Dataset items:
Content starts
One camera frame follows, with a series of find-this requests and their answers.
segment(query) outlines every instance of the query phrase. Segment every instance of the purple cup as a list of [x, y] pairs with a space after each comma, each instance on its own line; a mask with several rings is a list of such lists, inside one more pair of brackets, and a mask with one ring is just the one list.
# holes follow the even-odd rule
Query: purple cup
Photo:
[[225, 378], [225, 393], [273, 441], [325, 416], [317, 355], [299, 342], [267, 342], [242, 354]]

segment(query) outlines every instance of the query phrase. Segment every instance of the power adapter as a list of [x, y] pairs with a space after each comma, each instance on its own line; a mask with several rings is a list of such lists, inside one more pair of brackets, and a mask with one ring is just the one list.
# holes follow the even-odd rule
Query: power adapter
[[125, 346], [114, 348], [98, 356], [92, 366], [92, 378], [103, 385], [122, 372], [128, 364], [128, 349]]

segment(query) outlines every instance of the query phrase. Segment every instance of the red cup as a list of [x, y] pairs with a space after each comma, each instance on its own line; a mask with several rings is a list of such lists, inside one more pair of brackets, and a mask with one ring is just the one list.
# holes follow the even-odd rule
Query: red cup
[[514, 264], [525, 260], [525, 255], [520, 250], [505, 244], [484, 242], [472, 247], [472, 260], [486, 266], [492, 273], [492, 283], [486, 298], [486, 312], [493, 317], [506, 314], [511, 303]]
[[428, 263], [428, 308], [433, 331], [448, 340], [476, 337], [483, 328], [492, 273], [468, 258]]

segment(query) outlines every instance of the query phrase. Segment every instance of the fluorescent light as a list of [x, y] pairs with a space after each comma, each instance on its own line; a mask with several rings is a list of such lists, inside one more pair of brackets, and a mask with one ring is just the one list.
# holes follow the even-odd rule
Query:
Content ends
Content starts
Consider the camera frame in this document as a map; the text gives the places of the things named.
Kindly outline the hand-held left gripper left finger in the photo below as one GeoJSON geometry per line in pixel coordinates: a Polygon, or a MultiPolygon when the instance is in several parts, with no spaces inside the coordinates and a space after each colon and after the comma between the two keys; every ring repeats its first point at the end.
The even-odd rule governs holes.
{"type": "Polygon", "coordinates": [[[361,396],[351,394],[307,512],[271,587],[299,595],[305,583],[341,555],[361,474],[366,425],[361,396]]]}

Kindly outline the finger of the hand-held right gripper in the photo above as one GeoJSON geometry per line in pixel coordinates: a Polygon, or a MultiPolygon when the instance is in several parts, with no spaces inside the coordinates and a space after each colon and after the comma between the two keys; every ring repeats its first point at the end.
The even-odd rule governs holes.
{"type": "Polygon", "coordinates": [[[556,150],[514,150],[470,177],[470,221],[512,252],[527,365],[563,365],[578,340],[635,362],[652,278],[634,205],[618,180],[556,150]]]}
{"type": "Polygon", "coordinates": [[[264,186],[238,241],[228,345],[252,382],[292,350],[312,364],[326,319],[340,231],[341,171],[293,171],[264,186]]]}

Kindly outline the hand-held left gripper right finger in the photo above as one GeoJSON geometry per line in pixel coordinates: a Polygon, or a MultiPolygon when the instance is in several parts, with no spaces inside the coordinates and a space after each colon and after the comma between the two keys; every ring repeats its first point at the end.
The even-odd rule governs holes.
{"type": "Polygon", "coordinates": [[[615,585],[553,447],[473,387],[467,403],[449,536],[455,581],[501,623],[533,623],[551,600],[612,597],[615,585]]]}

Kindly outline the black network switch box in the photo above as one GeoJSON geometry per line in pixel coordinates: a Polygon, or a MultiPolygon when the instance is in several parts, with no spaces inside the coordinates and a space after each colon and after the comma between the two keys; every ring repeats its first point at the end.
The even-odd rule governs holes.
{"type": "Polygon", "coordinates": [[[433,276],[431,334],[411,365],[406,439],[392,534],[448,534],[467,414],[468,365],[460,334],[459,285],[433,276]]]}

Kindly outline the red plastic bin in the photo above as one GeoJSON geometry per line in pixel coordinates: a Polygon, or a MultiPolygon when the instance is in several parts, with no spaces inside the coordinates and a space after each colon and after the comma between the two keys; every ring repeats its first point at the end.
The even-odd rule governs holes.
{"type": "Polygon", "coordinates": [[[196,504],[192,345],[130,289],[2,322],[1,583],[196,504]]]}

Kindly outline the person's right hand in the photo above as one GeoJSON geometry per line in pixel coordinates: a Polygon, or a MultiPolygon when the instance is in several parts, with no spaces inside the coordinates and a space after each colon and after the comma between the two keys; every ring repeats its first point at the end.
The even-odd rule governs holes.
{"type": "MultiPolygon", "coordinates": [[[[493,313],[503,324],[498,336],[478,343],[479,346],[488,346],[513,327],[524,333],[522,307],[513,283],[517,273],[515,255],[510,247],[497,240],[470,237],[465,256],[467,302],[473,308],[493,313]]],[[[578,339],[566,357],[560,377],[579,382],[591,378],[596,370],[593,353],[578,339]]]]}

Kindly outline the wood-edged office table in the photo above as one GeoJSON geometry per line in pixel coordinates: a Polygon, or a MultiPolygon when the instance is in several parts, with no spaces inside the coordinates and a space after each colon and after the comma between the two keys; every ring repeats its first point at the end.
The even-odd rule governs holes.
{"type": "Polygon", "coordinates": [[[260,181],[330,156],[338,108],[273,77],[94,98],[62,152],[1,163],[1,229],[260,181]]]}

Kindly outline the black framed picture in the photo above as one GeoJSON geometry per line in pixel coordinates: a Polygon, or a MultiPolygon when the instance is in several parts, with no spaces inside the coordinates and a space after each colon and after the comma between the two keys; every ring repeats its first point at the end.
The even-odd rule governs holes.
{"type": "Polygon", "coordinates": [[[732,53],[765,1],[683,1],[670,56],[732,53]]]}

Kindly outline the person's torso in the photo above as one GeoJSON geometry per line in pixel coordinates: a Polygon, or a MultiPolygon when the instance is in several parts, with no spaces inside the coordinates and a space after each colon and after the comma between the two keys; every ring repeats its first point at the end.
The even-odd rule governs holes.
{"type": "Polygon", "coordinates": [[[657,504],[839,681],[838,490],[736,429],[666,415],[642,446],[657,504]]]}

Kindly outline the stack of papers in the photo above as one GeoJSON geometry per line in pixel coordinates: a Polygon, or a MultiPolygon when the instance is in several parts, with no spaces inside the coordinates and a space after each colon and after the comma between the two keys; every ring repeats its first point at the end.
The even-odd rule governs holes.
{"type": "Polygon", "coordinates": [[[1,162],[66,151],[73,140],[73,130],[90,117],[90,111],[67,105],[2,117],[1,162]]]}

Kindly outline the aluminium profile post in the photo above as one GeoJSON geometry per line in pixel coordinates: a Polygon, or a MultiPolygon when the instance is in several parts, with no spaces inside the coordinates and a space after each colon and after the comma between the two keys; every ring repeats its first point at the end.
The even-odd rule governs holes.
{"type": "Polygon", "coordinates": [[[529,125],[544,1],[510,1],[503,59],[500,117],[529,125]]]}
Content ends
Please give, as a single number with nothing added, the count of lines in the records that contain the word "this".

RESULT OF THE EXERCISE
2